The technical elite of the Internet are smug and self-satisfied, confident
in their position in and their control of this brave new world they have
created. But the blind narcissism that leads geeks to confuse "can be
done" with "will be allowed" is disastrously naive. Lawyers and
politicians and those who hold the reigns of real power are going to use
that hubris to eat the medium alive, snapping off bits to chew on at their
pleasure. And all the indignant, insular posts in the world will do
nothing to stop them. Until those who are aware of the problem can turn
the energy of a million keystrokes into some coherent action, computer
culture and the freedom it so badly wants protected is going to be viewed
as nothing more than an unruly dog in need of a muzzle.
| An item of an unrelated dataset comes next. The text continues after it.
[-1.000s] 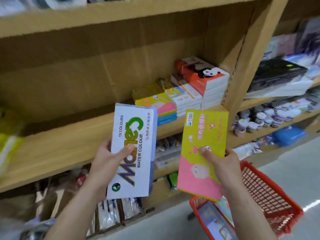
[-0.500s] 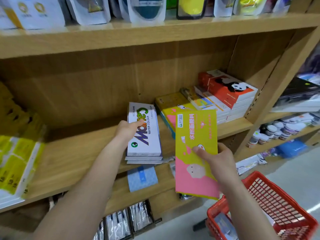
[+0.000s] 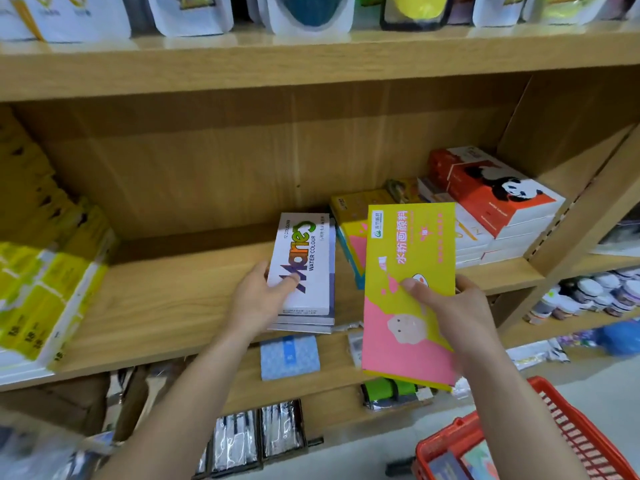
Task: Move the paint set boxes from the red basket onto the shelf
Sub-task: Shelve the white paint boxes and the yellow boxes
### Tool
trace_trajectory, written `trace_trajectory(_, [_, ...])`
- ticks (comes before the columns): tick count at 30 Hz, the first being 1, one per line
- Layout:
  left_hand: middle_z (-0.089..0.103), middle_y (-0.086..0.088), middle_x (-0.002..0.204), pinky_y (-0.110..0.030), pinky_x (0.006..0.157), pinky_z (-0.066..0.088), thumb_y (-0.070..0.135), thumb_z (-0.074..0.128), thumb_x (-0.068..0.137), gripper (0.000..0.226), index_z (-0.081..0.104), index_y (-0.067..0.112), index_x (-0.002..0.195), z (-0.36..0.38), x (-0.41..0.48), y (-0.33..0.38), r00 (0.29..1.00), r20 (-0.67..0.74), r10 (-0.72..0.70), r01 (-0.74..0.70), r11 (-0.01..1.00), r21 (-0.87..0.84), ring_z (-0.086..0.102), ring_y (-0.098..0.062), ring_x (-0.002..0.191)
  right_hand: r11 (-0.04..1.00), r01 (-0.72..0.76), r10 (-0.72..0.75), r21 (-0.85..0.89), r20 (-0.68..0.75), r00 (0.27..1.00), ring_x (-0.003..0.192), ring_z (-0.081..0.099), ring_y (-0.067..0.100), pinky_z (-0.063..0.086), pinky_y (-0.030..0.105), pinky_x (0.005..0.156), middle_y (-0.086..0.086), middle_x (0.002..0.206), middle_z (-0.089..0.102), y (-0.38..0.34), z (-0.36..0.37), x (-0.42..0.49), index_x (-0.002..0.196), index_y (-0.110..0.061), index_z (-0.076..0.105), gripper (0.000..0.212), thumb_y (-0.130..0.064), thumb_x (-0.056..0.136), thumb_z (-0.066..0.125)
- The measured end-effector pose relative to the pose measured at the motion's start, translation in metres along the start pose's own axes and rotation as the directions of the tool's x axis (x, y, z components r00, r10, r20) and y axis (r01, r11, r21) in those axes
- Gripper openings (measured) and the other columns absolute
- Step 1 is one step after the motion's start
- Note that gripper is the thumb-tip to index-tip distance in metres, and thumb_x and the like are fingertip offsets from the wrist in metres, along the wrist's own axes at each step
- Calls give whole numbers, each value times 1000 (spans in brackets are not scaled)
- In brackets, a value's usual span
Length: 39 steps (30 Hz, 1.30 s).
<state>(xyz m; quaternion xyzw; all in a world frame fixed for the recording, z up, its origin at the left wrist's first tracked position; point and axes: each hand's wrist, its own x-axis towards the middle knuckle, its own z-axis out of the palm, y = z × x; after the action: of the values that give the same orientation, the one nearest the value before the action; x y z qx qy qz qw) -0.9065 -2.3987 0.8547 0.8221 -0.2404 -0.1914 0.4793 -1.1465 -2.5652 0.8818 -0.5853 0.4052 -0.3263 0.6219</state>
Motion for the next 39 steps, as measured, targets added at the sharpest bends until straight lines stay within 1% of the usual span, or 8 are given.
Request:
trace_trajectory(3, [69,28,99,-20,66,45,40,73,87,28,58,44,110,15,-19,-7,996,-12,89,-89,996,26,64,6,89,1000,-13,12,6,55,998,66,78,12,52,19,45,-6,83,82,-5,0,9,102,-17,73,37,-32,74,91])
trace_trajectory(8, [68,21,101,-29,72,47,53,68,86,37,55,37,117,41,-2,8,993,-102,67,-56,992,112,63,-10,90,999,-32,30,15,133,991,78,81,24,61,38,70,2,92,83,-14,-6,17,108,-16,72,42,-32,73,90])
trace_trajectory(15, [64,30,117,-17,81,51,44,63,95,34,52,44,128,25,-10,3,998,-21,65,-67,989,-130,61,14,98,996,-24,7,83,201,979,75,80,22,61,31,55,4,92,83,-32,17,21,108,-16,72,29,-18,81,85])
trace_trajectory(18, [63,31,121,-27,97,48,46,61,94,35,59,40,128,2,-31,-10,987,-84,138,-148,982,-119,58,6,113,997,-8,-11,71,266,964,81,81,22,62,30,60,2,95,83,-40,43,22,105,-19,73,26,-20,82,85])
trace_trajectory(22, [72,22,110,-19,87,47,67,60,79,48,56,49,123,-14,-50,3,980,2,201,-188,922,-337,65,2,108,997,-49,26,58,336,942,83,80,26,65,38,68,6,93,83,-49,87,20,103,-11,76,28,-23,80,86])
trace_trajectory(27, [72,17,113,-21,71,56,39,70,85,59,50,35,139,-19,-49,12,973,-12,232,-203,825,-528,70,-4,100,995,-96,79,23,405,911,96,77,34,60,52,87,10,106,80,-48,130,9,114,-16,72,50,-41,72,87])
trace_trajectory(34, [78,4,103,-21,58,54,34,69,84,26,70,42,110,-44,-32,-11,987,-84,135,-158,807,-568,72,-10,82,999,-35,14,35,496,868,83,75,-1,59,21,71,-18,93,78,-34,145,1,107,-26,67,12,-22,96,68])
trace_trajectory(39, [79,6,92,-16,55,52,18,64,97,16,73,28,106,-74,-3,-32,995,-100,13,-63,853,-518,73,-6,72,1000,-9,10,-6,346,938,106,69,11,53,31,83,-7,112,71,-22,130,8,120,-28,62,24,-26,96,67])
Until the geeks
can put away their snotty superiority and muster up enough interest to
deal with the law on its own terms, their precious technical achievements
are going to be for naught. And until the people who claim to care about
the future of the Internet can put down their keyboards, put on suits and
learn to fight like attorneys, then all this revolutionary new freedom is
moot. Lawyers rule the world. And don't you forget it.